Я до сих пор не уверен, что имелось в виду. Не исключено, что он — во второй половине августа 39‑го — имел в виду то, что благодаря своей должности, возможно, уже и знал: ближайшее будущее этой страны. Которое коснулось бы меня совсем иначе, если я через два–три месяца отряхнул бы пыль Эстонии со своих ног и летом уже сидел на каких–нибудь палеографических курсах или в архивах, содержащих материалы Маарьямаа, в надежде найти те источники, вроде отчетов Модены Гульельмо и Генриха Латвийского, которые отец и сын Арбузовы не обнаружили в Ватикане…
Кстати, его самого, Профиттлиха, это знание, если оно и было, не спасло.
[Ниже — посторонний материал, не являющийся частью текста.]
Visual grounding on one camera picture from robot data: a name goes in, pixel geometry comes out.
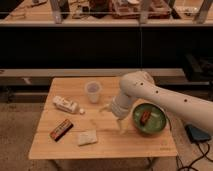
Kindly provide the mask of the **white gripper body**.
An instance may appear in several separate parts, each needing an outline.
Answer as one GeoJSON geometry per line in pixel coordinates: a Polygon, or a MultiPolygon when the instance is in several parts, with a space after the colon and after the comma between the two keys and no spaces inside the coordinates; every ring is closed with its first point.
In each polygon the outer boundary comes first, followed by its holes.
{"type": "Polygon", "coordinates": [[[134,98],[124,93],[118,93],[110,103],[111,112],[119,119],[124,119],[130,113],[134,98]]]}

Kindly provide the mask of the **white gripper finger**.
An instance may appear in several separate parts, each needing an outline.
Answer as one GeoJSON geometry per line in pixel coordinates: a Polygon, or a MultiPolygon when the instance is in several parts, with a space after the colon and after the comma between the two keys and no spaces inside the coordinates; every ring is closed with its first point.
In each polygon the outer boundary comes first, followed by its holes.
{"type": "Polygon", "coordinates": [[[104,106],[102,106],[99,112],[103,112],[103,111],[111,112],[110,104],[105,104],[104,106]]]}
{"type": "Polygon", "coordinates": [[[128,122],[125,119],[117,119],[119,133],[124,134],[127,131],[128,122]]]}

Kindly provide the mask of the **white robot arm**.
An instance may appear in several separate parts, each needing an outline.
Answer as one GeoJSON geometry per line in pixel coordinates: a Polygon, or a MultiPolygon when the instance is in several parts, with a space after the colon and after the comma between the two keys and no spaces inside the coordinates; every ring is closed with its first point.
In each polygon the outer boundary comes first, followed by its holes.
{"type": "Polygon", "coordinates": [[[101,111],[107,110],[124,119],[138,99],[152,102],[213,135],[213,102],[158,87],[146,71],[123,75],[118,94],[101,111]]]}

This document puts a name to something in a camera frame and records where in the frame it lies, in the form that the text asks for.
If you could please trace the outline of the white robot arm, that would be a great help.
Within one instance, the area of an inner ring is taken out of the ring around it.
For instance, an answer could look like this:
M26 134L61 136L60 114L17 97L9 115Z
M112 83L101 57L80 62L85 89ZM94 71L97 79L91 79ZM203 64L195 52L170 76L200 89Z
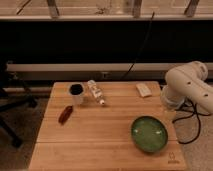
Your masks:
M193 61L170 69L165 74L166 85L161 91L161 101L168 109L178 109L186 98L196 102L213 114L213 87L205 83L207 66Z

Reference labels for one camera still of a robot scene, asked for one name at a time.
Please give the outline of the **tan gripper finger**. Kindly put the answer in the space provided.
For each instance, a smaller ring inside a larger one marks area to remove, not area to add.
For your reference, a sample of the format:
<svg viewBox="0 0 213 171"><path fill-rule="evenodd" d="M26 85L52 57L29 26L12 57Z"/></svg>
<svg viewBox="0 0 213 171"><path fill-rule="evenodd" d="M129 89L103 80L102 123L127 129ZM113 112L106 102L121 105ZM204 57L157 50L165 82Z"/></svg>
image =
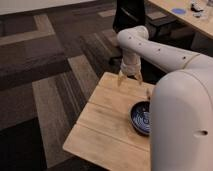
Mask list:
<svg viewBox="0 0 213 171"><path fill-rule="evenodd" d="M118 74L117 85L120 86L126 78L127 78L127 76L120 70L119 74Z"/></svg>
<svg viewBox="0 0 213 171"><path fill-rule="evenodd" d="M138 81L139 84L142 84L143 77L142 77L142 74L140 72L135 74L134 77L136 78L136 80Z"/></svg>

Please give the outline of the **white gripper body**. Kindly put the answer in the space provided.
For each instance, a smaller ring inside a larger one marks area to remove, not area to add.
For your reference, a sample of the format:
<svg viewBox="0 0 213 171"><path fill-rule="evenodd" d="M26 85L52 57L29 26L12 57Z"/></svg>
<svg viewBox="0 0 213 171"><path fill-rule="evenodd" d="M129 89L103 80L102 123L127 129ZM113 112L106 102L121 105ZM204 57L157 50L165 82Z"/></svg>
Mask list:
<svg viewBox="0 0 213 171"><path fill-rule="evenodd" d="M128 64L125 61L121 62L121 71L126 76L133 76L140 72L141 70L141 61L137 60L135 63Z"/></svg>

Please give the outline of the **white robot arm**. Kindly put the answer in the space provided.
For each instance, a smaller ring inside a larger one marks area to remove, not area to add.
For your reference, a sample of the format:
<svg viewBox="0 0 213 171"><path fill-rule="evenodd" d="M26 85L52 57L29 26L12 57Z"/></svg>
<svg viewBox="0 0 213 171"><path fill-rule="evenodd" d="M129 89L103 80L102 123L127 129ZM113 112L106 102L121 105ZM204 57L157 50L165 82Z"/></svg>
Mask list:
<svg viewBox="0 0 213 171"><path fill-rule="evenodd" d="M166 73L151 93L151 171L213 171L213 57L151 41L144 26L117 41L121 76L140 79L142 60Z"/></svg>

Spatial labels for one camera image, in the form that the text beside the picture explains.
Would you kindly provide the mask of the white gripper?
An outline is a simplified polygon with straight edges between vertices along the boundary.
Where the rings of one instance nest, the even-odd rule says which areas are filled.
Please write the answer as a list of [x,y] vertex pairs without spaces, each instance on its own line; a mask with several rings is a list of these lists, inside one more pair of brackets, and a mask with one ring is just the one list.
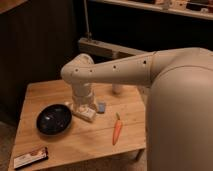
[[73,109],[77,111],[82,106],[97,110],[94,91],[91,83],[72,85]]

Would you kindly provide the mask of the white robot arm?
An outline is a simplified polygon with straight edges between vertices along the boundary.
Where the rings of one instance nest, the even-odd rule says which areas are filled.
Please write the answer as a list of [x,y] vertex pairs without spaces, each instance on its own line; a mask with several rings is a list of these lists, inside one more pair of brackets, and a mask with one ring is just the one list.
[[213,51],[161,50],[99,64],[80,54],[61,77],[79,97],[90,83],[148,87],[147,171],[213,171]]

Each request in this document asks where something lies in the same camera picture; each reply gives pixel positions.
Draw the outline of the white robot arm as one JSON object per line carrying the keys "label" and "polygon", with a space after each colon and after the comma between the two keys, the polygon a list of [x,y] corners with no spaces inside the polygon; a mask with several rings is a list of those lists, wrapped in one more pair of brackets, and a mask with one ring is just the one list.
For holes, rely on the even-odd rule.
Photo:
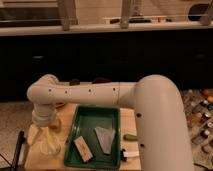
{"label": "white robot arm", "polygon": [[162,75],[137,82],[63,85],[46,74],[27,90],[32,120],[47,126],[57,103],[119,106],[134,111],[142,171],[194,171],[187,121],[180,92]]}

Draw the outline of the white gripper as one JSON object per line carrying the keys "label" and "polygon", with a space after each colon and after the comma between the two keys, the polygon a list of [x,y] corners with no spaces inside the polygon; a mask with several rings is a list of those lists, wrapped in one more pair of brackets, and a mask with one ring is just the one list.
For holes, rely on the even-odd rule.
{"label": "white gripper", "polygon": [[[55,120],[55,118],[56,118],[55,113],[46,116],[41,116],[38,115],[35,111],[32,112],[32,122],[34,124],[30,126],[28,131],[27,143],[29,146],[31,146],[35,142],[37,136],[39,135],[41,131],[39,127],[48,126]],[[57,155],[61,150],[61,146],[58,143],[58,140],[54,132],[49,127],[46,128],[46,139],[50,154]]]}

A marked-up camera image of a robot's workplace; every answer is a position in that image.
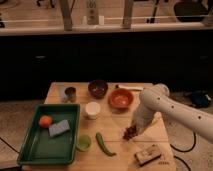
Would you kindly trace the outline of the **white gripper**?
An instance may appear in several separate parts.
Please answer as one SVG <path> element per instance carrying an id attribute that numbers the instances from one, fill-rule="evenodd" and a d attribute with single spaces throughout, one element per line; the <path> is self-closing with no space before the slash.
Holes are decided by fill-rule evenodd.
<path id="1" fill-rule="evenodd" d="M 136 128 L 135 135 L 142 134 L 152 123 L 156 111 L 139 104 L 134 110 L 131 125 Z"/>

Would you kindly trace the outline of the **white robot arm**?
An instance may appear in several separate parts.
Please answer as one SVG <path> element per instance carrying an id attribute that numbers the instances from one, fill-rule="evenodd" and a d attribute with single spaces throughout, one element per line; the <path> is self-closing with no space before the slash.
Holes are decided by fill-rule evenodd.
<path id="1" fill-rule="evenodd" d="M 165 84 L 144 88 L 139 94 L 139 100 L 132 117 L 132 124 L 138 134 L 143 133 L 151 124 L 155 113 L 160 112 L 213 144 L 213 115 L 172 100 Z"/>

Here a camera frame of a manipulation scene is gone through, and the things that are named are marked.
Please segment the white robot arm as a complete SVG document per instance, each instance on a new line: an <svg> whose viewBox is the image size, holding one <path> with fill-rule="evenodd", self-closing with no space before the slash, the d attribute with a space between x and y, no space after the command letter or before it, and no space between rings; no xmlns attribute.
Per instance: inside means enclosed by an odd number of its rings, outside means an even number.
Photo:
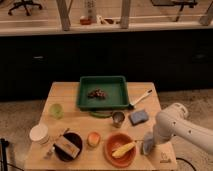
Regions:
<svg viewBox="0 0 213 171"><path fill-rule="evenodd" d="M187 117L188 110L180 103L173 103L159 111L153 126L155 143L166 143L176 135L213 155L213 130L195 125L187 121Z"/></svg>

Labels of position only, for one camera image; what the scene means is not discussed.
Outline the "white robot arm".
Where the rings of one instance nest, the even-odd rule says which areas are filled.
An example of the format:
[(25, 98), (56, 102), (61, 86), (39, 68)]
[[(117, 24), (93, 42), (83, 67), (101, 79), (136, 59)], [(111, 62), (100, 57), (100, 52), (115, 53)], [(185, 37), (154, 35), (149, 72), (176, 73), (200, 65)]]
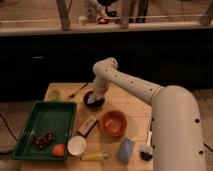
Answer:
[(109, 83), (152, 107), (153, 171), (207, 171), (198, 103), (191, 92), (161, 86), (117, 70), (115, 58), (93, 65), (95, 97), (104, 95)]

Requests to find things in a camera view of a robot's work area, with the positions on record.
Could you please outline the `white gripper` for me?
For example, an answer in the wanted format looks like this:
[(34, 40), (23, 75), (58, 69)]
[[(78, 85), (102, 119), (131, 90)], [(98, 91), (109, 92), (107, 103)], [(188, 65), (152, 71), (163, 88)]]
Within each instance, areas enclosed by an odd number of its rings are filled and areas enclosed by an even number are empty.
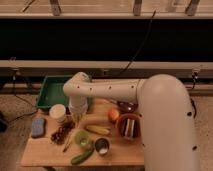
[(72, 120), (75, 124), (78, 124), (84, 114), (87, 113), (88, 105), (82, 106), (69, 106), (69, 111), (71, 113)]

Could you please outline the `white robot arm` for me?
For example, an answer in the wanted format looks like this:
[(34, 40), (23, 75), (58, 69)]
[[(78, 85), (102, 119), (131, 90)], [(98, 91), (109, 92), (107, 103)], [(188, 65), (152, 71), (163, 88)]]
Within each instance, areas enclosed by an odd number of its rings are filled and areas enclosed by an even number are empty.
[(157, 74), (146, 80), (88, 82), (79, 72), (63, 85), (69, 109), (81, 114), (89, 97), (138, 105), (145, 171), (200, 171), (193, 108), (184, 84)]

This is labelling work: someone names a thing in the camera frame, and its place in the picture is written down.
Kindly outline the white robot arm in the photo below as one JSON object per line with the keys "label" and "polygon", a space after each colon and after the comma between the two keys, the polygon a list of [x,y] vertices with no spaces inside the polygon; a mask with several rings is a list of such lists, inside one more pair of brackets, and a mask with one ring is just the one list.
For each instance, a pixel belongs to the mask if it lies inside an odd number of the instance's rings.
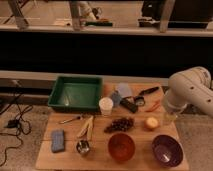
{"label": "white robot arm", "polygon": [[188,104],[213,117],[211,74],[206,68],[198,66],[174,73],[169,77],[168,87],[161,102],[165,125],[173,123]]}

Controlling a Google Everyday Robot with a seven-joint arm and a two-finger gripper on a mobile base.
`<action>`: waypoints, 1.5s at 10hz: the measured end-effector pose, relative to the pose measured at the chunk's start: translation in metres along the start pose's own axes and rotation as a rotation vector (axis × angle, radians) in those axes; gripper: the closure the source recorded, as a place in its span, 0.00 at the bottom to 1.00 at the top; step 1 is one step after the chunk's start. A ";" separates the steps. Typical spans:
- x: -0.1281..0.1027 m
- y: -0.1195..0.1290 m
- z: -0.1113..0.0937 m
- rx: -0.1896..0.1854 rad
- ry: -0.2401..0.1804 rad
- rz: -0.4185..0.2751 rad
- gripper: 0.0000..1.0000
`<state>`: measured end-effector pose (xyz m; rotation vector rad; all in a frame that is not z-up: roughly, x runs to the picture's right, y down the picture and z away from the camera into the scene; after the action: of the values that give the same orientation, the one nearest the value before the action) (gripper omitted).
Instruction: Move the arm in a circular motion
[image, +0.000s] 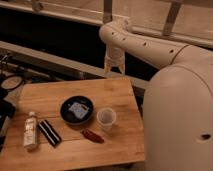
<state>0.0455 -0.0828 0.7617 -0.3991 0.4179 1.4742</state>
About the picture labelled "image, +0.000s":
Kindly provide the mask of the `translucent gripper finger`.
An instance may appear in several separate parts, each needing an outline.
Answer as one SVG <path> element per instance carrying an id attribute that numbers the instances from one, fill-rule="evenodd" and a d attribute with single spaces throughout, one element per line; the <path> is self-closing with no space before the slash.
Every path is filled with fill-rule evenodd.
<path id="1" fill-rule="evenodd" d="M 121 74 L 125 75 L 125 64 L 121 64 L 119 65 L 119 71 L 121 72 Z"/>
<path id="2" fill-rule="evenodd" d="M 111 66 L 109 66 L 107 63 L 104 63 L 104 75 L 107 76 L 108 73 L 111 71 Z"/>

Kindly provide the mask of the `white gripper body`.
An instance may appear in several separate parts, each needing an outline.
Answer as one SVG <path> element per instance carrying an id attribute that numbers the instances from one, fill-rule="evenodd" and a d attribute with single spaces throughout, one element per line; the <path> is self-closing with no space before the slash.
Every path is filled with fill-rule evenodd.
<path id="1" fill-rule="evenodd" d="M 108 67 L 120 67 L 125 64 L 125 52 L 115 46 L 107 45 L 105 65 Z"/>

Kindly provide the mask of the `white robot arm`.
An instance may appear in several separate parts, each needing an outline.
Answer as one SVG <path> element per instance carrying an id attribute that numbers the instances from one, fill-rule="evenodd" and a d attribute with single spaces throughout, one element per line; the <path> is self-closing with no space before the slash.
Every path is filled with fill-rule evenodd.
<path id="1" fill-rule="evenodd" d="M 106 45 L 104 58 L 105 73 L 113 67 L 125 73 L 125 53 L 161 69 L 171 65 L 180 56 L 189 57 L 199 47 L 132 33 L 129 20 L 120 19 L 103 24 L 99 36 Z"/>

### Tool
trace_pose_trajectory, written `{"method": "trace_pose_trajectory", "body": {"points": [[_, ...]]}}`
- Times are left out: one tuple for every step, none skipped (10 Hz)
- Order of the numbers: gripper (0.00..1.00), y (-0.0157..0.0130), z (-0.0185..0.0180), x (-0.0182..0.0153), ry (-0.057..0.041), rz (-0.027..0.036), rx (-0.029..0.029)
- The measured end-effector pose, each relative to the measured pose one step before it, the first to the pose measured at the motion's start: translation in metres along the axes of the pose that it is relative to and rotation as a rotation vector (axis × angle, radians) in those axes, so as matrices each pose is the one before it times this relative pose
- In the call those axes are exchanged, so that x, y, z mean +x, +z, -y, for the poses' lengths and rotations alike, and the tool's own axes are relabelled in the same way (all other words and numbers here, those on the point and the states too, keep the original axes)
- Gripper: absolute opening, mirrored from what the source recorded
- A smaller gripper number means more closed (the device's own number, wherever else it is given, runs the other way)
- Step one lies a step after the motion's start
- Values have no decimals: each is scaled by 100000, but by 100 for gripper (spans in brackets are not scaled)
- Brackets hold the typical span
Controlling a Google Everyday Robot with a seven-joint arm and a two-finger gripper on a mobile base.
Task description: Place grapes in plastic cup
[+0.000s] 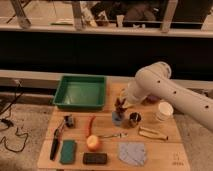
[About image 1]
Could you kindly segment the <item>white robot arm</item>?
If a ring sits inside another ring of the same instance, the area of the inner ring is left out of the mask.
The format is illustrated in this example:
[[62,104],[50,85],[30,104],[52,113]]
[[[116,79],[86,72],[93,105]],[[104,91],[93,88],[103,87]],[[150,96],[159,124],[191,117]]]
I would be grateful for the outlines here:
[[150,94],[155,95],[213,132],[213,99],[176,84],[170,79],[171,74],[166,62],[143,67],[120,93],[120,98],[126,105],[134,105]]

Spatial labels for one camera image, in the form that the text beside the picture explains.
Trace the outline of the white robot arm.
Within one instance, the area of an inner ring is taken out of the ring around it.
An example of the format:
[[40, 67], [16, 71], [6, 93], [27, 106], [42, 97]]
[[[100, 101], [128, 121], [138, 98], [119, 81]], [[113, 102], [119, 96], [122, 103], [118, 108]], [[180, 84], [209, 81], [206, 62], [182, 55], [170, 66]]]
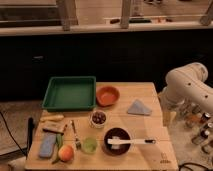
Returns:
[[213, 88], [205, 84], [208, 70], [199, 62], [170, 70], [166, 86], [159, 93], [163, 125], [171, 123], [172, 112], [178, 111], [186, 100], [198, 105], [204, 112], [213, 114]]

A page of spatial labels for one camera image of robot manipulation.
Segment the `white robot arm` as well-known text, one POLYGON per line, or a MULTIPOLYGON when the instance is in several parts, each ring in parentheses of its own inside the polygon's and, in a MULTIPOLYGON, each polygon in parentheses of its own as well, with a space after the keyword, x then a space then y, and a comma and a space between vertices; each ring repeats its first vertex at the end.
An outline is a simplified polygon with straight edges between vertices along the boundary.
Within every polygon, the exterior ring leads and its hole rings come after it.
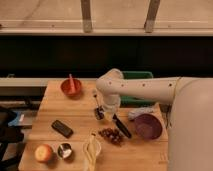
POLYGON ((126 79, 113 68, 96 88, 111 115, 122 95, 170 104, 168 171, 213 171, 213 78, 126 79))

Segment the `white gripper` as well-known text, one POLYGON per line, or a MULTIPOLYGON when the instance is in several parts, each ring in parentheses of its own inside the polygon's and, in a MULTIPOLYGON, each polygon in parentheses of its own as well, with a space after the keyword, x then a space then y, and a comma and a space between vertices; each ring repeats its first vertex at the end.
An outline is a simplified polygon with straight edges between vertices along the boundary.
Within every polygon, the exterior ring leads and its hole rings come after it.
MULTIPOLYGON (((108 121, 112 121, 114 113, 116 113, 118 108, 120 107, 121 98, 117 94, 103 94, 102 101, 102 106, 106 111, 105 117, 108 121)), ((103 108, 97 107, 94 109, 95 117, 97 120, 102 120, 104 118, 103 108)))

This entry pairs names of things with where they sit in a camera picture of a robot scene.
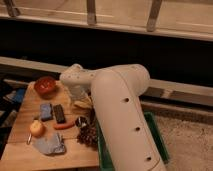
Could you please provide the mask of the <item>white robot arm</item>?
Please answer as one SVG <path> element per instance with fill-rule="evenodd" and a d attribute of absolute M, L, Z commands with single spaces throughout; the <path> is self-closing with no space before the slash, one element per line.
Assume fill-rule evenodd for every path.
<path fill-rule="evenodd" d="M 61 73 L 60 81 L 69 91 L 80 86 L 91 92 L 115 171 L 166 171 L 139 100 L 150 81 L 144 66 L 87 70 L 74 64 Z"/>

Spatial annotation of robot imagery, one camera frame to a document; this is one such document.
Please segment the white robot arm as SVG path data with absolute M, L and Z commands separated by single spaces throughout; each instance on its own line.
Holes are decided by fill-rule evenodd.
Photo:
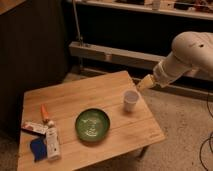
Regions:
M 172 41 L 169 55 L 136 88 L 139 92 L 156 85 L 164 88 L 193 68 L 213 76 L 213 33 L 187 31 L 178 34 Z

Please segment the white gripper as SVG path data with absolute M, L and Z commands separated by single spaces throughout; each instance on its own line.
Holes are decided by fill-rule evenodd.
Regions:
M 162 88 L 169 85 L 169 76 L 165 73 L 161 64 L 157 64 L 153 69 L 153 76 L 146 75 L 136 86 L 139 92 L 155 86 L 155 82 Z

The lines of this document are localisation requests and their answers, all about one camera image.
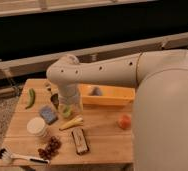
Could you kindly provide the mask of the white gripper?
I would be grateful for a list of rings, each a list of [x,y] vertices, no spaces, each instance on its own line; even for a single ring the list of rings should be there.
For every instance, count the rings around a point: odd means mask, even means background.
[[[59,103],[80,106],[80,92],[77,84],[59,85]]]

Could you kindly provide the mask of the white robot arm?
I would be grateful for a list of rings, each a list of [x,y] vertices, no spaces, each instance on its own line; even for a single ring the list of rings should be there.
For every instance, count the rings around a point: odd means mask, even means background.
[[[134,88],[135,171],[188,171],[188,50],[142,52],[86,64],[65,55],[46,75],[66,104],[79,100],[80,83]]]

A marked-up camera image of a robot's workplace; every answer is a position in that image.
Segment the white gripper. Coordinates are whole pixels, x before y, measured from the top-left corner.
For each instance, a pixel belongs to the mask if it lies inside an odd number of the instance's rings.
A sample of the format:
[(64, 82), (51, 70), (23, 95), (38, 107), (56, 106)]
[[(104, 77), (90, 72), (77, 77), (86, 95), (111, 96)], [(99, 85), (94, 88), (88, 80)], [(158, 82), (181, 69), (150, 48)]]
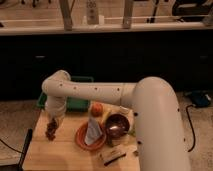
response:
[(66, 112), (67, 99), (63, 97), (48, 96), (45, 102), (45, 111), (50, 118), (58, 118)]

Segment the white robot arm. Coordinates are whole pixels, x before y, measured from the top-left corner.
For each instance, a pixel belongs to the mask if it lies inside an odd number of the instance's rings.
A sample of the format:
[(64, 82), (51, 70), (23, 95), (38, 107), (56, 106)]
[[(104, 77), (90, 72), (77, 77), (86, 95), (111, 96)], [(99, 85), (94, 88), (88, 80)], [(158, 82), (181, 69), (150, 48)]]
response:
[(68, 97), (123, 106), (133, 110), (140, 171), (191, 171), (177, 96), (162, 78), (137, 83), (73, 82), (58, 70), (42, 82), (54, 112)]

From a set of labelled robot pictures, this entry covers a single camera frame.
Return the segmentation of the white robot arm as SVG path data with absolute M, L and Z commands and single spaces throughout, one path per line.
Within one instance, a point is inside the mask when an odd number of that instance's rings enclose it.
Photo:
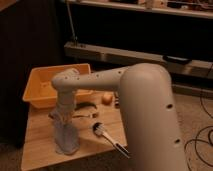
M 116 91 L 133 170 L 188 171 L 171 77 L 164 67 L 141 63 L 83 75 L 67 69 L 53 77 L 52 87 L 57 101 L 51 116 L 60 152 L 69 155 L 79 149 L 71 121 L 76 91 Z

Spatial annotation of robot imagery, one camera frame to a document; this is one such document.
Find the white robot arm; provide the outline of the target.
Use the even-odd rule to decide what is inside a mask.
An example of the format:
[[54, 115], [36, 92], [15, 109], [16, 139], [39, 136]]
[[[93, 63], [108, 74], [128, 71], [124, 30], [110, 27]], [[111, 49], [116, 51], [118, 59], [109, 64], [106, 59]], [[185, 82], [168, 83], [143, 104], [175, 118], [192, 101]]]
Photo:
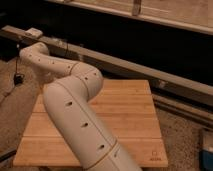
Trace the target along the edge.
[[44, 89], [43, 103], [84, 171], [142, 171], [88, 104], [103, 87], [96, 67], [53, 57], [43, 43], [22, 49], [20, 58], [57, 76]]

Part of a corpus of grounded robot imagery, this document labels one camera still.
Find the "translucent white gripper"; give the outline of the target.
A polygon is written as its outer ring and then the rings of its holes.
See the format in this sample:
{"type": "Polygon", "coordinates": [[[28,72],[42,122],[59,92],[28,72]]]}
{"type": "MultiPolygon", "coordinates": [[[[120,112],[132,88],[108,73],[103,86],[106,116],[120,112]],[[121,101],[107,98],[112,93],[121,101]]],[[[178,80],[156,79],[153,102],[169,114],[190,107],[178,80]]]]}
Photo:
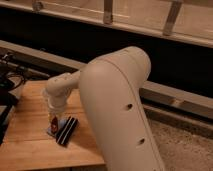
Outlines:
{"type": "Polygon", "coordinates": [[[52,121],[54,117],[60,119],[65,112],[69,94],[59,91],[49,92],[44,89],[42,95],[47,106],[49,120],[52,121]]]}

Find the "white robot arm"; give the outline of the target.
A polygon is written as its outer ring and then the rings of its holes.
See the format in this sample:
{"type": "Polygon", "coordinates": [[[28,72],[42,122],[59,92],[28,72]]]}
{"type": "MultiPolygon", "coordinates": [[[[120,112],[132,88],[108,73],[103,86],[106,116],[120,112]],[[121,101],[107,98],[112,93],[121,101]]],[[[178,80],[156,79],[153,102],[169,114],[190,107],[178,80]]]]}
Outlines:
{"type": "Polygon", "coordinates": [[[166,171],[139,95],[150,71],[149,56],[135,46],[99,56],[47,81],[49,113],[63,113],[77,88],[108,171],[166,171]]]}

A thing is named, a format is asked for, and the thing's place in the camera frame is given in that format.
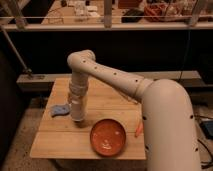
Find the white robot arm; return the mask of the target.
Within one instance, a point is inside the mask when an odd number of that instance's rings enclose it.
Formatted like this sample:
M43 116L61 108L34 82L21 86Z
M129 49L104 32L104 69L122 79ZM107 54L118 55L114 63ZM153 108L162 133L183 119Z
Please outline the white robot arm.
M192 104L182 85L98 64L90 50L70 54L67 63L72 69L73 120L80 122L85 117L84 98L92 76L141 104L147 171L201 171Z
Я, разумеется, не могу сказать, остался он в ждановской Эстонии по распоряжению церкви или по какому–то недоразумению при отъезде, хотя бы при воссоединении с немецкими переселенцами. Или это было решение пастыря остаться со своей паствой. И он остался, был арестован в конце июня и умер, да–да, и он тоже, по всем правилам, в Кировской тюрьме зимой 1942‑го, говорят, что уже приговоренный к смерти, но еще до казни».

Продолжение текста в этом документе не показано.